Lee’s work rides on the wave of contemporary Chinese art flooding the Chinese cultural scene
established by pioneers such as Ai Weiwei. In his blogpost titled “Chinese contemporary art in dilemma
and transition”, Ai Weiwei asserts that “most works still evade issues of politics and society, or address
such issues only via cynical asides, equivocation or ambiguity, evasion, self-mockery, ridicule, self-
flagellation, introverted self- regard, or an almost monastic focus on one's personal awareness.” This much
is true in Sewing Highways as well. Themes of female empowerment, gender inequality and stagnant
social culture are brought up by Lee subtly, even covertly, perhaps its only defence against the wary eye of
anti-Westernism. To the unthinking eye, this art piece could be interpreted to be a celebration of the
industrious nature of China, contrary to its intent. This reflects the aversion to discourse that underpins and
plagues many modern societies today, most unable to hold mature conversations about difficult topics such
as gender equality, forcing art and literature to adopt more cautious means of expressing dissatisfaction.

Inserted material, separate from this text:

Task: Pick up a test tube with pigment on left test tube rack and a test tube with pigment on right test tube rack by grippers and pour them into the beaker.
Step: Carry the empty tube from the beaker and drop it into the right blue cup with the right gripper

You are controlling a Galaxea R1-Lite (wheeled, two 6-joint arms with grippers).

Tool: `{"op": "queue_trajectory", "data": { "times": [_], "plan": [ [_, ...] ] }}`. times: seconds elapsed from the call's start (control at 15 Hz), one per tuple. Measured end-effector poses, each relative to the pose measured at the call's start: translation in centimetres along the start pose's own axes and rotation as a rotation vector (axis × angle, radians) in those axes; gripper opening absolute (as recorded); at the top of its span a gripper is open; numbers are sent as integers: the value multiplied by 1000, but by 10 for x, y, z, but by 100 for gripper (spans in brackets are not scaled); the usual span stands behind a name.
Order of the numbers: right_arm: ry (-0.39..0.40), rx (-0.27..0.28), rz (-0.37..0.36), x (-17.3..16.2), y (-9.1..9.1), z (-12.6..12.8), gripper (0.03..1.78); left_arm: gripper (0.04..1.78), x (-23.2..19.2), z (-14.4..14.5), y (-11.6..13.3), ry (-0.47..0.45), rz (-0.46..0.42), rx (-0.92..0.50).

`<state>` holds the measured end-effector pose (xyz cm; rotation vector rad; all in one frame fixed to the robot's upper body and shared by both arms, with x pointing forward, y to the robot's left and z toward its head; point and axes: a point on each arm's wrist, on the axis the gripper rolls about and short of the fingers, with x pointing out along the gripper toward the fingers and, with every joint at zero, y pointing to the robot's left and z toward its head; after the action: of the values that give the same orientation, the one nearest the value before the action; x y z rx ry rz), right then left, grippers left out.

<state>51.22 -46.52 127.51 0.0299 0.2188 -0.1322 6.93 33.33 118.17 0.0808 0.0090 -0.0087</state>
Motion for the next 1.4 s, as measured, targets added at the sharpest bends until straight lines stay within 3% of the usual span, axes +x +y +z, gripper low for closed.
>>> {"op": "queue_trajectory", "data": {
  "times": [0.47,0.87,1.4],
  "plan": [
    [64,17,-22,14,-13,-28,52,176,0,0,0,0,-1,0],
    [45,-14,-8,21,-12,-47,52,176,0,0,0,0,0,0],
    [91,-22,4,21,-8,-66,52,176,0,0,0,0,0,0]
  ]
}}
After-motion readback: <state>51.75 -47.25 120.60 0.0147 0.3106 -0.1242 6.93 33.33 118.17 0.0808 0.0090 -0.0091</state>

However, Lee’s work is not only a reflection of the struggles of women in China but rather the
struggles of women across cultures and across centuries. The role of women in society across time and
space is often underplayed and more often than not forgotten. The silent and diligent woman working is
not unique to China. It could be said that women are the foundation of society. Their contributions to
economies equally important to those of their male counterparts. Yet the injustices faced by women,
despite their contributions to society, are an unfortunate universality. In Rabindranath Tagore’s
Punishment, the female characters play an important role in the upkeep of the family fields and yet are
subject to the will of their husbands. When Chandara is forced to take the blame as scapegoat to protect
Dukhiram for the murder of Radha, it is a betrayal of Chandara’s efforts as a good wife. Seen to be of
secondary importance to Dukhiram, Chidam forces the injustice of taking the blame onto Chandara
without consultation or her input, casting Chandara aside as though she were dispensable, going so far as
to say “If I lose my wife, I can always get another one”. Women being seen as dispensable is an
unfortunate reality in many cultures. In China, due to the One Child Policy, many female babies were
subject to infanticide due to Chinese culture’s preference for male heirs, resulting in over 30 million
missing women today and a skewed sex ratio. Despite being written between the 19 th and 20th centuries,
Tagore’s Punishment reflects the stance of Lee’s Sewing Highways in how the importance of women in
society goes unseen. Despite the efforts of those women in building and maintaining societies, women
unfairly remain inferior to men and even dispensable, very much a betrayal of generation after generation
of women.

Art is perhaps thus the best medium to communicate universal injustices as it does in this case,
transcending cultural nuances and boundaries to recognise the unchanging inequalities that women face
and have faced through the centuries. Unapparent on the surface, Lee’s Sewing Highways reflects many
commonalities with regard to women’s rights and roles in 21 st century society that were highlighted two
centuries earlier in Tagore’s Punishment. Perhaps one day, our art might be able to depict a better society
with which no parallels can be drawn, either to Tagore’s Punishment or Lee’s Sewing Highways.